Der Minister lobte die Gesundheitswirtschaft als große und wichtige Branche, mahnte aber auch: „Nie wird das Wünschbare gleich dem Finanzierbaren sein.“ Wer nicht nach der Bezahlbarkeit dessen frage, was er verspreche, werde die Bürger am Ende enttäuschen. Sehr viel deutlicher wurden im Anschluss Frank Ulrich Montgomery, Präsident der Bundesärztekammer, der Ökonom Bert Rürup und der Bundestagsabgeordnete Edgar Franke (SPD), Mitglied des Gesundheits- und des Rechtsausschusses, in ihrer Diskussion über Anreize im Gesundheitswesen sowie Systemreformen. Sie sprangen kurzfristig für die gesundheitspolitischen Sprecher von SPD, Union und Grünen ein, die wegen einer Anhörung den Bundestag nicht verlassen wollten.
Operieren wir zu viel – oder die anderen zu wenig?
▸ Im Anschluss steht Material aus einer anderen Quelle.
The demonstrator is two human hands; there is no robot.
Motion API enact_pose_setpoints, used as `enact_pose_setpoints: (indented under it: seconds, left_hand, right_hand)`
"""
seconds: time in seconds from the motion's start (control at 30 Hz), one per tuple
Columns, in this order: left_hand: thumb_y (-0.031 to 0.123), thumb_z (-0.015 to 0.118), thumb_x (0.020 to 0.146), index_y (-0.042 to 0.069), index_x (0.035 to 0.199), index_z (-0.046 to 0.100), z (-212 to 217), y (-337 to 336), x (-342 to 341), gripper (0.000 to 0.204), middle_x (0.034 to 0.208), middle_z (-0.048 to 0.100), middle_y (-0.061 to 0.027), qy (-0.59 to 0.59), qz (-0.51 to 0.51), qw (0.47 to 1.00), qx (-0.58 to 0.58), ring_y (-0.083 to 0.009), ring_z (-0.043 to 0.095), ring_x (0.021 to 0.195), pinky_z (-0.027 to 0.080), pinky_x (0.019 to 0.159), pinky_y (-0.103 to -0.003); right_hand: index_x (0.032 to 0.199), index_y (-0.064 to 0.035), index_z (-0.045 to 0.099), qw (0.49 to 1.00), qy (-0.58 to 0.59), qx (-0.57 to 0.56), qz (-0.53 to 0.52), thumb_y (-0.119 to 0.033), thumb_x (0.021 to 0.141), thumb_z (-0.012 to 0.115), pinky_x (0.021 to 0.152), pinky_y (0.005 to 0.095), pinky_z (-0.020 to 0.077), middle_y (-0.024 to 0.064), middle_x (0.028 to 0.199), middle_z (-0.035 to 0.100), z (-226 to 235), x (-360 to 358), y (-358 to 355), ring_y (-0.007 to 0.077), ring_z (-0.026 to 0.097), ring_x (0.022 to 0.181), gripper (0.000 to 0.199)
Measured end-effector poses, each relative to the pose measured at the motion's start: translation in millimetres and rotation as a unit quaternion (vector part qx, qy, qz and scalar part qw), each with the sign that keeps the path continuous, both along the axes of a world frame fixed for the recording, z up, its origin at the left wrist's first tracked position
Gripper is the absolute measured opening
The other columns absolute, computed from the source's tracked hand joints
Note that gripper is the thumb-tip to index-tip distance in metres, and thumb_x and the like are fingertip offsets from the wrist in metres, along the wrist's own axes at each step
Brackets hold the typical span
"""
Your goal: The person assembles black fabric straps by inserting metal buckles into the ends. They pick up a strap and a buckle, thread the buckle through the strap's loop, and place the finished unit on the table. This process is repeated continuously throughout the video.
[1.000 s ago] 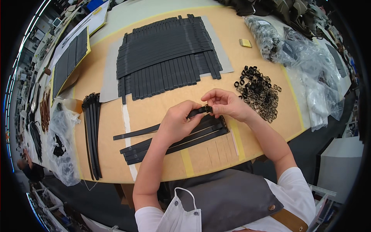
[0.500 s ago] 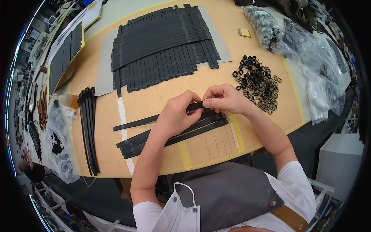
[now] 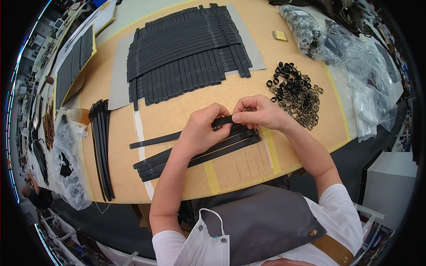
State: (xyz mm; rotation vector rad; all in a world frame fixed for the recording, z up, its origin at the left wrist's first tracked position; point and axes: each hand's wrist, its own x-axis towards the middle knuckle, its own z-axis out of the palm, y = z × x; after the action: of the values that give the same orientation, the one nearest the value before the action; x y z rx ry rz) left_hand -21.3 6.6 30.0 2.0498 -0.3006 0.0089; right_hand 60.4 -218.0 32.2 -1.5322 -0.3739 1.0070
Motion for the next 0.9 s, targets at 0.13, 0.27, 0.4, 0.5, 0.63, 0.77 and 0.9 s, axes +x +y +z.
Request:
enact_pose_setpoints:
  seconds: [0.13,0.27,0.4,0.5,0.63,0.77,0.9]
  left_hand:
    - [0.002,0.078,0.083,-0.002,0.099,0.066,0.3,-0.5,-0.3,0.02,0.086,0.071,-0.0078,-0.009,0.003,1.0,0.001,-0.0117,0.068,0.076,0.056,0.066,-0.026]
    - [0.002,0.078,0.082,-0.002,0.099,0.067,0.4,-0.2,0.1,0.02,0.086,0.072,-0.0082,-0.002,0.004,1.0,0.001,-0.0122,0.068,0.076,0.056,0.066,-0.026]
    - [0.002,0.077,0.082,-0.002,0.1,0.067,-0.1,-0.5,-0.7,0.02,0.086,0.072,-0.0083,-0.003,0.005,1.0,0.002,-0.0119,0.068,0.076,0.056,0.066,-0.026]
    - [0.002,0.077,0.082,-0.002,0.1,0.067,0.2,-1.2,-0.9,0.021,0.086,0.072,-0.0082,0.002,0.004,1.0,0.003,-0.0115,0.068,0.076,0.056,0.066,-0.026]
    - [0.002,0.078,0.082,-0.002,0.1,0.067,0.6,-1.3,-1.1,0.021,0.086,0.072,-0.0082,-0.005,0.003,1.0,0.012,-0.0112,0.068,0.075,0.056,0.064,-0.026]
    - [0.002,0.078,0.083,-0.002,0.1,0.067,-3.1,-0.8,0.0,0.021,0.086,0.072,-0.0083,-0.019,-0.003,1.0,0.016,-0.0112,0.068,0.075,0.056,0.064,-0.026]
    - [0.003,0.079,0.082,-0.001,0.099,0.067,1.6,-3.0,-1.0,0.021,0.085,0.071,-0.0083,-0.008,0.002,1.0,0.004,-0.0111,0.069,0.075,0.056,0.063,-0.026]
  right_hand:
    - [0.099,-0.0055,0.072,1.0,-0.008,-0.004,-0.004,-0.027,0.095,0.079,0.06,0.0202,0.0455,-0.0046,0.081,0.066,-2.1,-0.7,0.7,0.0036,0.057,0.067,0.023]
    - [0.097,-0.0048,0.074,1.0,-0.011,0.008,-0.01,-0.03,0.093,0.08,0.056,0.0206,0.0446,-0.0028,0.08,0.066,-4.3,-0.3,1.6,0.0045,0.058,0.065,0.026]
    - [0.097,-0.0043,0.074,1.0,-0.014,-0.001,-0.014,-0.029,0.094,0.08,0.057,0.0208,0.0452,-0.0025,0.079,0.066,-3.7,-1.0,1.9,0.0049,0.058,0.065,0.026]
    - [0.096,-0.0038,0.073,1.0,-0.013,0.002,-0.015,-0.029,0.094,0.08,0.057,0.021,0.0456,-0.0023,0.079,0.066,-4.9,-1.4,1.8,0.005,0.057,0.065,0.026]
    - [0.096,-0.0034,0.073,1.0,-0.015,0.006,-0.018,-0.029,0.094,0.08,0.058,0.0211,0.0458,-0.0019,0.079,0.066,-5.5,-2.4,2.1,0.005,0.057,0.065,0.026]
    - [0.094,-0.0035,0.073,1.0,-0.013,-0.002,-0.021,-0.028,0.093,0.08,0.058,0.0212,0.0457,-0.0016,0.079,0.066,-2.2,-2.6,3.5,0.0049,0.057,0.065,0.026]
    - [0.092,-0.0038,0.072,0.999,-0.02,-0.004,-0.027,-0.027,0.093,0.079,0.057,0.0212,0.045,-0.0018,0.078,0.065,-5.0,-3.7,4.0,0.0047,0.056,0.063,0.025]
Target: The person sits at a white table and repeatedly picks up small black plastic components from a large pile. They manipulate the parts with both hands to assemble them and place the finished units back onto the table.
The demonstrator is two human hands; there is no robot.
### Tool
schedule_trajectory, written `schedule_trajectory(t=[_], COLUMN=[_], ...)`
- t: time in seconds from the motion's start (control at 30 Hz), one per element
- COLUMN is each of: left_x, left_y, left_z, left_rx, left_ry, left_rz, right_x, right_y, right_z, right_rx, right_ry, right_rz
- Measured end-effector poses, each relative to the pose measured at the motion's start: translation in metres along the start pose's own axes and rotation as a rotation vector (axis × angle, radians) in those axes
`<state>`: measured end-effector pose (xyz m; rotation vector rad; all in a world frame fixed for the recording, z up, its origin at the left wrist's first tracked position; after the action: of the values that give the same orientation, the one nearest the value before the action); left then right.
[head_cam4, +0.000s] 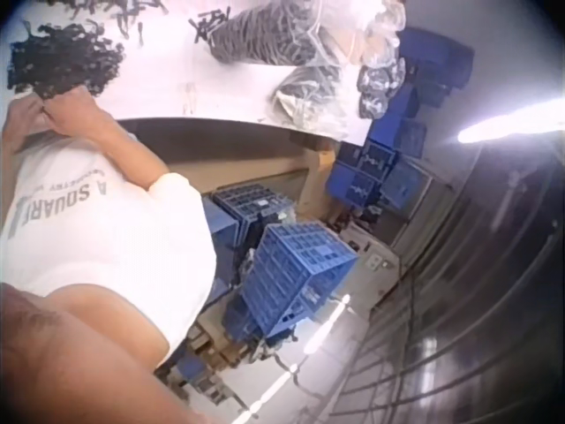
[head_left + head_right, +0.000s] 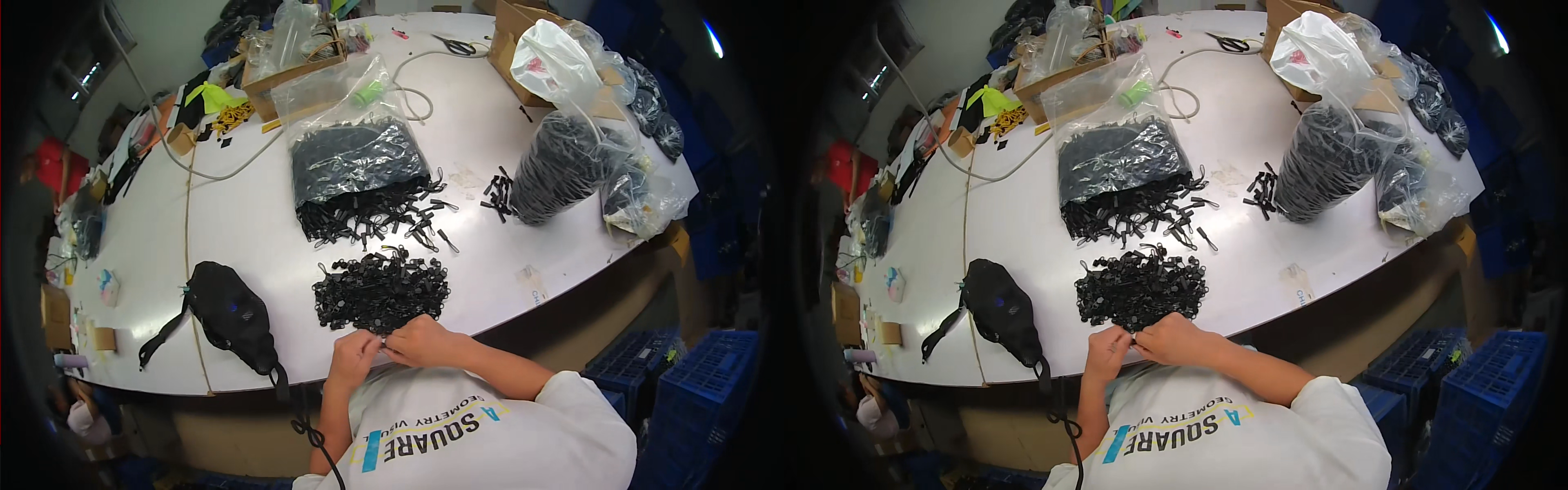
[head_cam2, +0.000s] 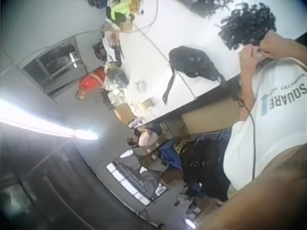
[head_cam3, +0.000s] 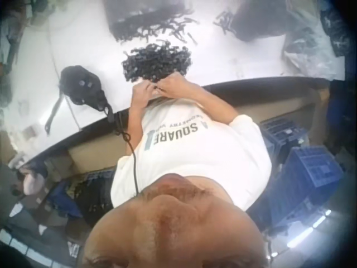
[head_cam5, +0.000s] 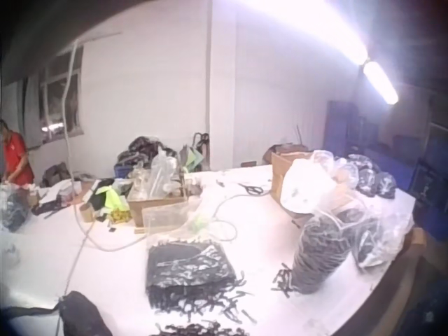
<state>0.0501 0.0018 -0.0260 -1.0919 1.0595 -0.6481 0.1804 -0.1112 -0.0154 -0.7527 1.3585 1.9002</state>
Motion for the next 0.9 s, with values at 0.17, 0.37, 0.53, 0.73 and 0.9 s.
schedule_trajectory(t=[0.17,0.37,0.53,0.73,0.9], left_x=[-0.013,-0.009,-0.005,-0.024,-0.028], left_y=[0.004,0.0,0.01,0.017,0.021], left_z=[-0.003,-0.007,-0.016,-0.031,-0.031], left_rx=[0.201,0.284,0.094,-0.294,-0.387], left_ry=[0.198,0.04,-0.222,-0.471,-0.369], left_rz=[0.133,0.135,0.234,0.461,0.682], right_x=[-0.014,-0.025,-0.06,-0.08,-0.051], right_y=[0.005,-0.005,-0.043,-0.106,-0.088], right_z=[-0.009,-0.02,-0.029,-0.074,-0.068], right_rx=[-0.026,0.017,0.454,1.011,1.014], right_ry=[0.19,0.136,-0.137,-0.943,-0.892], right_rz=[-0.03,0.142,0.539,0.848,0.966])
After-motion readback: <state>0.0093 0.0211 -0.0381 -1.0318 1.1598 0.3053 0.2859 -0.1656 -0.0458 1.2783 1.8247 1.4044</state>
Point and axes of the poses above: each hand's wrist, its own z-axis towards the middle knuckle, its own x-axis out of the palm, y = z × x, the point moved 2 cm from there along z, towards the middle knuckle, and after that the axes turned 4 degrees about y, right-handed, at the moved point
Montgomery äußerte sich kritisch zu den anhaltenden Vorwürfen, es werde in Deutschland zu viel operiert. Die Bürger würden älter und seien zudem dicker, was zu Verschleiß führe. Hinzu kommt nach seinen Worten die Möglichkeit, Menschen zu operieren, bei denen es sich die Ärzte aufgrund vorhandener Erkrankungen früher nicht zutrauten. Vielleicht solle man im Vergleich mit anderen Ländern auch nicht immerzu fragen: „Operieren wir zu viel?“, regte Montgomery an, sondern: „Operieren die zu wenig?“.

Rürup stimmte teilweise zu: Wenn man einerseits stolz auf kurze Wartezeiten sei, dürfe man die Operationszahlen hierzulande, beispielsweise beim Hüftgelenkersatz, nicht mit denen von Ländern vergleichen, die lange Wartelisten hätten. Der Ökonom bezeichnete es aber als bedenklich, wenn Operationszahlen infolge finanzieller Nöte der Kliniken anstiegen und man wegen der unzureichenden Zahlungen der Länder Investitionsmittel förmlich „aus den DRG herausquetschen“ müsse. Für die nächste Legislaturperiode müsse man „das System der Krankenhausfinanzierung auf eine gute Basis stellen“, forderte Rürup.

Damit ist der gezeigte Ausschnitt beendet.